■ **ASSIGNMENT**
Print every line of the data exactly as shown.

------------------------------------

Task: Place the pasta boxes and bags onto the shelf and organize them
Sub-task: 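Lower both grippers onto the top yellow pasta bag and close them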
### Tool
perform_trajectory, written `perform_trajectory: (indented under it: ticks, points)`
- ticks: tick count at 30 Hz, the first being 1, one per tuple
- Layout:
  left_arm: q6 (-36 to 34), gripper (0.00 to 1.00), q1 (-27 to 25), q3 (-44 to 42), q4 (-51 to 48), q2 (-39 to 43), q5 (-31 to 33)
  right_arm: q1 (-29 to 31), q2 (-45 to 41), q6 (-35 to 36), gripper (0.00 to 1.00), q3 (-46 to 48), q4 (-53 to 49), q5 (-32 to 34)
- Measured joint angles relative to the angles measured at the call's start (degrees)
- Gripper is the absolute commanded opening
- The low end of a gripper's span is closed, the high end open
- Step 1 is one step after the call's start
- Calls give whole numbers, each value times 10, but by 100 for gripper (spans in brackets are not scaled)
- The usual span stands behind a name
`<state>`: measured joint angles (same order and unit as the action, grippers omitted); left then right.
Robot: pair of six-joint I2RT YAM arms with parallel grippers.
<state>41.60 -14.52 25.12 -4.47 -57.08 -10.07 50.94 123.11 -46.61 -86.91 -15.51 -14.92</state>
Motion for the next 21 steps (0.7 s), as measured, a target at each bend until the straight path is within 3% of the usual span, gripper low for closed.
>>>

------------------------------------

■ **ANSWER TO THIS PROBLEM**
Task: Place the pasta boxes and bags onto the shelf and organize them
Sub-task: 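Lower both grippers onto the top yellow pasta bag and close them
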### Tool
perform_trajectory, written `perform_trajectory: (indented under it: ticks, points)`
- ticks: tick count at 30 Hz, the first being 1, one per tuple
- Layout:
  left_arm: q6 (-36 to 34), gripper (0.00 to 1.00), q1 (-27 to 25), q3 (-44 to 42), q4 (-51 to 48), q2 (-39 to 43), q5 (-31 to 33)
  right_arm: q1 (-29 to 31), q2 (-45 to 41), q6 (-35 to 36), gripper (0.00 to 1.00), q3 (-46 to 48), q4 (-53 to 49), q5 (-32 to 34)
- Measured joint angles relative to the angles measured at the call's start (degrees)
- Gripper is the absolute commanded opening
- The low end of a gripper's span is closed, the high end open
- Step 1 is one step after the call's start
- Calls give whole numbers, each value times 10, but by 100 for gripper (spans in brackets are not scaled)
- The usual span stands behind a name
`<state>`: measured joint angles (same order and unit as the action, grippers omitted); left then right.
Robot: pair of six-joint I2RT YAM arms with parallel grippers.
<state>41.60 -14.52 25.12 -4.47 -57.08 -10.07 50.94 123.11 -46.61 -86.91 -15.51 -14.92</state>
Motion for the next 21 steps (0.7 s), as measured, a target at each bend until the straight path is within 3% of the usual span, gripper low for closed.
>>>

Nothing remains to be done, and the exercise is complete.